# Decision Tree Clasification in Pyhton

- Easy to interpret both by practitioners and domain experts. Are *white box models*.
- Can explain exactly why a specific prediction was made.
- Require very little data preparation.
    - They not require feature scaling or centering at all.

Trees: 
- The representation of a Classification Decision Tree is a binary tree.
- Each node can have zero, one or two child nodes.
- A node represents a single input variable, assuming the variable is numeric.
- The leaf nodes of the tree contain an output variable (y), which is used to make a prediction.
- The split with the best cost (lowest cost) is selected.

#### Regression:

   > The cost function that is minimized to choose split points is the sum squared error across all training samples that fall within the rectangle.
    
#### Classification:

   > The Gini cost function is used, which provides an indication of how pure the nodes are.





## Decision Tree Algorithm from Scratch

In [81]:
# Loading the data:
# we are going to use iris dataset
import pandas as pd
import numpy as np
from sklearn import datasets
iris = datasets.load_iris()
X = pd.DataFrame(iris.data[:, 2:], columns = ['Petal length', 'Petal width' ]) # We only will use two features for simplicity
y = iris.target
# And the dataset with X and y to work with it along the excersice
dataset = X.copy()
target_names = dict(zip([0, 1, 2], iris.target_names))
dataset['Species'] = [target_names[i]   for i in y]
dataset.head()

Unnamed: 0,Petal length,Petal width,Species
0,1.4,0.2,setosa
1,1.4,0.2,setosa
2,1.3,0.2,setosa
3,1.5,0.2,setosa
4,1.4,0.2,setosa


### Gini index

- The gini index is our cost function, we going to use it to evaluate the splits in the dataset.

- A split in the dataset involves one input attribute and one value for that attribute.

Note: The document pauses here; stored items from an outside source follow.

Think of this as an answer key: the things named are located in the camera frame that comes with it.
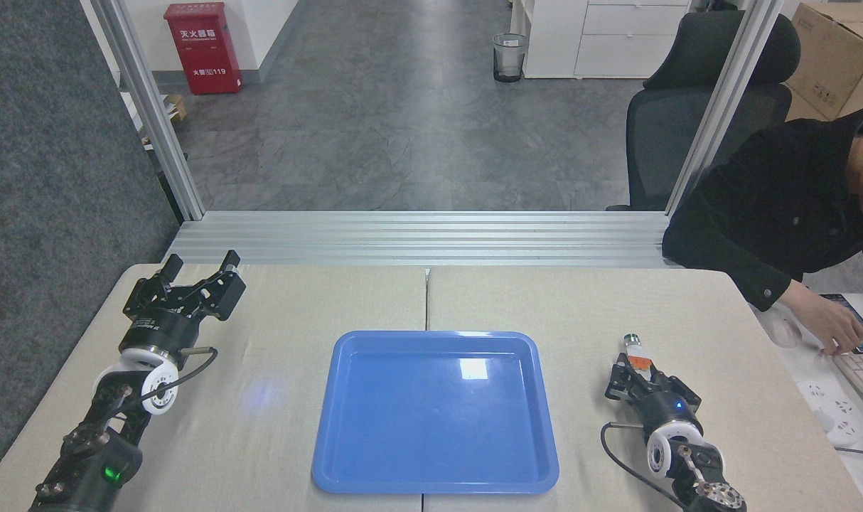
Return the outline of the person's hand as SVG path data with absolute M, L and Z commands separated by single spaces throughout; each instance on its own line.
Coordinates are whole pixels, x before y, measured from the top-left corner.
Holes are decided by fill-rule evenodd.
M 815 294 L 792 279 L 776 304 L 790 310 L 796 320 L 821 342 L 823 356 L 838 356 L 860 347 L 863 325 L 847 307 Z

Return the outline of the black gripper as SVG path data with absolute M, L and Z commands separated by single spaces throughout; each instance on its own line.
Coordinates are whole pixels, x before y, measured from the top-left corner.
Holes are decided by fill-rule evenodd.
M 611 366 L 605 398 L 640 401 L 640 421 L 646 434 L 672 421 L 688 422 L 704 434 L 695 414 L 702 399 L 679 377 L 668 376 L 655 364 L 650 364 L 650 389 L 655 393 L 649 393 L 649 373 L 645 377 L 641 370 L 634 368 L 628 356 L 618 356 Z
M 220 269 L 210 277 L 194 285 L 173 287 L 171 311 L 162 309 L 167 308 L 171 283 L 183 266 L 181 257 L 171 254 L 151 278 L 139 279 L 129 295 L 123 312 L 136 318 L 122 339 L 122 350 L 155 347 L 177 354 L 194 346 L 202 318 L 229 318 L 245 292 L 246 284 L 237 272 L 240 260 L 235 250 L 229 250 Z

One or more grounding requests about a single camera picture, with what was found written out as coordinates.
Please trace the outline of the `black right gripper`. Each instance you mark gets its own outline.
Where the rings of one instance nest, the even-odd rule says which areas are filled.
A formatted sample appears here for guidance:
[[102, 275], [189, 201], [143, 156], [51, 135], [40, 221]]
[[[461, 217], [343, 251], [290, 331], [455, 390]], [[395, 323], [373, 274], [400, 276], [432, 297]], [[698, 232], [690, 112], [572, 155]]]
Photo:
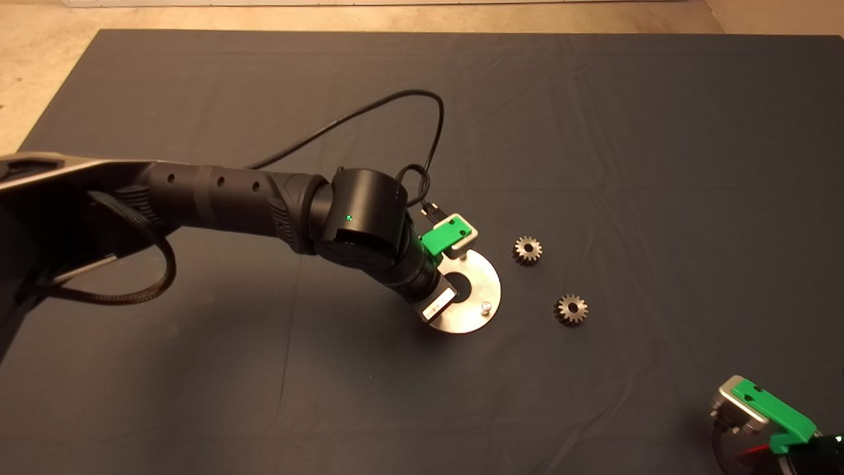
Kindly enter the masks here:
[[[735, 460], [765, 460], [769, 457], [769, 446], [754, 446], [739, 451]], [[792, 449], [780, 456], [772, 455], [765, 462], [766, 474], [821, 474], [821, 452]]]

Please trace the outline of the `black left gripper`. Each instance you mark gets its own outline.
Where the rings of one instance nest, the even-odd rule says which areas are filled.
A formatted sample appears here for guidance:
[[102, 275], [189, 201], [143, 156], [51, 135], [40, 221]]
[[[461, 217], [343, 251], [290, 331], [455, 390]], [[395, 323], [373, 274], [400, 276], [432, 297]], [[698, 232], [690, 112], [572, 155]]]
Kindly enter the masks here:
[[379, 272], [379, 282], [407, 301], [426, 325], [433, 325], [456, 298], [454, 286], [419, 239], [409, 239], [397, 261]]

It can be used to divide training patterns into two groups of rows.

- Node purity refers to how mixed the training data assigned to each node is. A node is pure (`gini = 0`) if all training instances it applies to belong to the same class.

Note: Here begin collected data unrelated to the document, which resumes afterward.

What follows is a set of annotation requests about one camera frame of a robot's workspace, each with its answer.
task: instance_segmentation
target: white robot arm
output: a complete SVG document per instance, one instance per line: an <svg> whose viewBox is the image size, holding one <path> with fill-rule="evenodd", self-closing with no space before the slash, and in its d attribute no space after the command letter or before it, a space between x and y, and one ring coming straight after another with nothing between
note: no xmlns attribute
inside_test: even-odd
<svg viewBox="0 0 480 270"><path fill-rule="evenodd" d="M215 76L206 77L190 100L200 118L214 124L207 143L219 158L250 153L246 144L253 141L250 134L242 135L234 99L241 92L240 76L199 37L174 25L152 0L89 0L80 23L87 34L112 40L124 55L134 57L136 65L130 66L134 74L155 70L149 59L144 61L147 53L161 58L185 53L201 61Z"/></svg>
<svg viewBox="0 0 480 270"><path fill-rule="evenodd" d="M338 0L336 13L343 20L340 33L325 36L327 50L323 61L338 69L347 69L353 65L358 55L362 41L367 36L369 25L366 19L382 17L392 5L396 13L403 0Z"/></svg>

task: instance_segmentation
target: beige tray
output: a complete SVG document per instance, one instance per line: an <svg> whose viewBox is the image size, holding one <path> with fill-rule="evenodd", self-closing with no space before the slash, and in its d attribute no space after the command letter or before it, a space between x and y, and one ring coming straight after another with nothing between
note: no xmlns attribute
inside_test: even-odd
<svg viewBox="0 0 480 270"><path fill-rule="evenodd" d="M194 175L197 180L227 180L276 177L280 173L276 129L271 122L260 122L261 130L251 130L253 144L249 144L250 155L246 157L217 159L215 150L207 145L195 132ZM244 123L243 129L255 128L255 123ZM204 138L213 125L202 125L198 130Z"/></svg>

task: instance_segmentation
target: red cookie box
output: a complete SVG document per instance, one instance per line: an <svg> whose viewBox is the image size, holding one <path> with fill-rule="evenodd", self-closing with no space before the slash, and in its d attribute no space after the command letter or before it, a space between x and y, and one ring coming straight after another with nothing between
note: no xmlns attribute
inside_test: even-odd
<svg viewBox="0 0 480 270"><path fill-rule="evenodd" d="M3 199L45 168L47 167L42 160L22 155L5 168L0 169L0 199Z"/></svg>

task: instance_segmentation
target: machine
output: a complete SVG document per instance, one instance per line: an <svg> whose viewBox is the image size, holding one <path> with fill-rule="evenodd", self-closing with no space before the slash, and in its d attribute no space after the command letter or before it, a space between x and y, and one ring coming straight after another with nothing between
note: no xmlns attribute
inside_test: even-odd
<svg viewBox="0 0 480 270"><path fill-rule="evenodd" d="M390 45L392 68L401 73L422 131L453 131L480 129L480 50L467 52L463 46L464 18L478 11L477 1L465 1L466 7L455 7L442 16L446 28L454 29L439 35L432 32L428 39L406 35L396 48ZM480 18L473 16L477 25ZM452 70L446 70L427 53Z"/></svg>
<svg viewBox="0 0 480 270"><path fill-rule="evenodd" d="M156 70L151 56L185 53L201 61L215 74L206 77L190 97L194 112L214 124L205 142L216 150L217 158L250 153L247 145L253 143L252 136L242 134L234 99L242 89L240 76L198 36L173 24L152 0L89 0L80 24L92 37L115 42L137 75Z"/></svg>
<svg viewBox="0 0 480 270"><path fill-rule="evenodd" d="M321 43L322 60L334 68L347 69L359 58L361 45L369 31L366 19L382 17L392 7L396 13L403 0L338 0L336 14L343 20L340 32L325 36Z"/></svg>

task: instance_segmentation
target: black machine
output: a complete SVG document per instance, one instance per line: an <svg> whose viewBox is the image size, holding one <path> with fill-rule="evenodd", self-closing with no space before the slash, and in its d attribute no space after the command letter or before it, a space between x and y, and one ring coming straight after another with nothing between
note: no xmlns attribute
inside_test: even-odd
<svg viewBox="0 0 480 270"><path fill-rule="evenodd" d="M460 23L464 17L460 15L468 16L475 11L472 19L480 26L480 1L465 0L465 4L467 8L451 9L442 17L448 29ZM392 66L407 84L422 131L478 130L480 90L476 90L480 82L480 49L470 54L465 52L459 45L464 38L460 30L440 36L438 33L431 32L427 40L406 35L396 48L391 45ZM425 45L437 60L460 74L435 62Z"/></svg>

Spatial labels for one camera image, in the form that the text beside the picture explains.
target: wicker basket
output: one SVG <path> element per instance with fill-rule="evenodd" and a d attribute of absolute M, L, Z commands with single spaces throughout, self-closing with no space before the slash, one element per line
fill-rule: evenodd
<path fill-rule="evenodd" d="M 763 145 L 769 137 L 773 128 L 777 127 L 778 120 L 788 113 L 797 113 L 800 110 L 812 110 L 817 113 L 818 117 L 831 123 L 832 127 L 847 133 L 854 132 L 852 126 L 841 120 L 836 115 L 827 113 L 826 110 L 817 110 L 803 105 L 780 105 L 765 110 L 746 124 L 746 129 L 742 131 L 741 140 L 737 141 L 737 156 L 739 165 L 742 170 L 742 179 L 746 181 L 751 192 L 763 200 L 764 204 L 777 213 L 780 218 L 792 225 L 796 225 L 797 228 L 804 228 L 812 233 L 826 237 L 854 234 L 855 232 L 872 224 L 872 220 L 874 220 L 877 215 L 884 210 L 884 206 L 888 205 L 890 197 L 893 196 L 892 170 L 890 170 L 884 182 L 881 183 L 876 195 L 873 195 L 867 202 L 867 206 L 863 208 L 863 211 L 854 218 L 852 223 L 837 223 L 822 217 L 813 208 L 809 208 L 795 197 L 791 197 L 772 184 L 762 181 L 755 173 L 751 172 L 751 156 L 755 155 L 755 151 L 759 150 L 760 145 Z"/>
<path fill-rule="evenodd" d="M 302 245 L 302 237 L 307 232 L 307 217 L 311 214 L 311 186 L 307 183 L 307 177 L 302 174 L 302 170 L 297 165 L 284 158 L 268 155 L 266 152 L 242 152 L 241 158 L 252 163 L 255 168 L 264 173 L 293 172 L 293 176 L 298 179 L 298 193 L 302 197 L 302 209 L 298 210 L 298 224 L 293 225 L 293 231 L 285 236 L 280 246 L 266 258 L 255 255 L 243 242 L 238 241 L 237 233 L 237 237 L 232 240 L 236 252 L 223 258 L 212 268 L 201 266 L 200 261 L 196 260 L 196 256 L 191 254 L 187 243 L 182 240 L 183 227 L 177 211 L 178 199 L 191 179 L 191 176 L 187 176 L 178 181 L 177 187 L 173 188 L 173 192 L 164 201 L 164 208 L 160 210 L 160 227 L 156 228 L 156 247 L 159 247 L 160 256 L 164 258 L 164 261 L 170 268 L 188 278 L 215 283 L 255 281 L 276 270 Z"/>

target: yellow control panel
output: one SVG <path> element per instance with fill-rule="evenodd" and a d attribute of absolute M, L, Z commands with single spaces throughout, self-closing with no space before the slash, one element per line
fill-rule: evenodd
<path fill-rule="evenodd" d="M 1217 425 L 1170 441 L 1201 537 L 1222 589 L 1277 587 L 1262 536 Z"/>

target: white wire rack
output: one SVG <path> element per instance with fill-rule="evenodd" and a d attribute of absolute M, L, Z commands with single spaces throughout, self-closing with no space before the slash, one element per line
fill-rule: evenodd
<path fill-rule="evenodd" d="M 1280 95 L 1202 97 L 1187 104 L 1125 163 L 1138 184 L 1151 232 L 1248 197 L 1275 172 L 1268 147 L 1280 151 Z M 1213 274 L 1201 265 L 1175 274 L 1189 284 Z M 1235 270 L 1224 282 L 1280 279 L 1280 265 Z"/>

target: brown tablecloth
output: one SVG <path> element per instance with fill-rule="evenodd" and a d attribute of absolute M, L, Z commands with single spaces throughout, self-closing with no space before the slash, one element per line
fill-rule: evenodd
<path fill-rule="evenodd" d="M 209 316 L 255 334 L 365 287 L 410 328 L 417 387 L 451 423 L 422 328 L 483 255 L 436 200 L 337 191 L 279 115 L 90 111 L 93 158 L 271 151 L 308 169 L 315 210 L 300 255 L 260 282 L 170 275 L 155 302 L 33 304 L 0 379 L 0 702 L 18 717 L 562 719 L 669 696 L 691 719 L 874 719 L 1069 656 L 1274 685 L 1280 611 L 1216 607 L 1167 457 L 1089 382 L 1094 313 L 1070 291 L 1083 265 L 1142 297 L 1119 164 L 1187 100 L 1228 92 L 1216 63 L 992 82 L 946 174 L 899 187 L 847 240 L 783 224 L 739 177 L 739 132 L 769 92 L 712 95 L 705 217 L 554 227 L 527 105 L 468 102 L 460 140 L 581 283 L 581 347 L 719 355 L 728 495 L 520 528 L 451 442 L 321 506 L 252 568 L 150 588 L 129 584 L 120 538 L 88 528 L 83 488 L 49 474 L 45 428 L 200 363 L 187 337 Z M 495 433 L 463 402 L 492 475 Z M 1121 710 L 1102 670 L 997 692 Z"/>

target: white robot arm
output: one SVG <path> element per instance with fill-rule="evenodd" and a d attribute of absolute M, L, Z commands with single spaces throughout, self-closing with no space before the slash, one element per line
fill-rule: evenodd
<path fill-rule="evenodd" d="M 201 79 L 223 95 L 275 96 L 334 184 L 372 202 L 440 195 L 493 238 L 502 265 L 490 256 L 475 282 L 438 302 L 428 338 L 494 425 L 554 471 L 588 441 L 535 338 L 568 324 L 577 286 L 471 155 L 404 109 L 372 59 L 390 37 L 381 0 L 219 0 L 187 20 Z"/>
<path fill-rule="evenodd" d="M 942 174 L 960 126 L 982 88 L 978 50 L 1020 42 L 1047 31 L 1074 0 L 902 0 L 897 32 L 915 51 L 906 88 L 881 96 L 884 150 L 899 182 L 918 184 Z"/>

- Gini impurity is calculated as follows:
$$G_i = 1 - \sum_{k=1}^n p_{i,k}^2,$$

> where $p_{i,k}^2$ is the ratio of class $k$ instances among the trining instances in the $i^{th}$ node.

In [95]:
# Let's start defining or gini_index function
def gini_index(groups, classes):
   # Count all samples at split point
    n_instances = (sum([len(group) for group in groups]))
    gini = 0.0
    for group in groups:
        size = len(group)
        if size == 0:
            continue
        score = 0.0
        for class_val in classes:
            p = [row[-1] for row in group].count(class_val) / size
            score += p * p
        gini += (1.0 - score) * (size / n_instances)
    return gini

gini_index()

In [93]:
def split_dataset(attribute, value, target_column, dataset):
    # Determines if the value is a string or a number
    if isinstance(value, str):
        left_ = np.where(dataset[attribute] == value)
        right_ = np.where(dataset[attribute] != value)
    if isinstance(value, (int, float)):
        left_ = np.where(dataset[attribute] <= value)
        right_ = np.where(dataset[attribute] > value)
    left = dataset[target_column].iloc[left_[0]]
    right = dataset[target_column].iloc[right_[0]]
    return (left, right)

In [97]:
# Example of split
print('Dataset variables:', list(dataset.columns[:2]))
print('Dataset shape:',dataset.shape)
# let's split the dataset
variable_ = 'Petal length'
value_ = 2.45
left, right = split_dataset(attribute=variable_, value = value_, target_column = 'Species',  dataset= dataset)
print(F'Num. of observations with "{variable_}" <= {value_}: {len(left)}')
print(F'Num. of observations with "{variable_}" > {value_}: {len(right)}')

Dataset variables: ['Petal length', 'Petal width']
Dataset shape: (150, 3)
Num. of observations with "Petal length" <= 2.45: 50
Num. of observations with "Petal length" > 2.45: 100


In [131]:
def gini_index(splits, classes = target_names.values()):
    num_samples = sum([len(split) for split in splits])
    score = 0
    for split in splits:
        size = len(split)
        if size == 0:
            continue
        for class_name in classes:
            p = [obsv for obsv in split].count(class_name) / num_samples
            score += (p**2)
    gini = 1 - score
    return gini


gini_index((left, right))

0.6666666666666667

In [124]:
1 - 3*((1/3)**2)

0.6666666666666667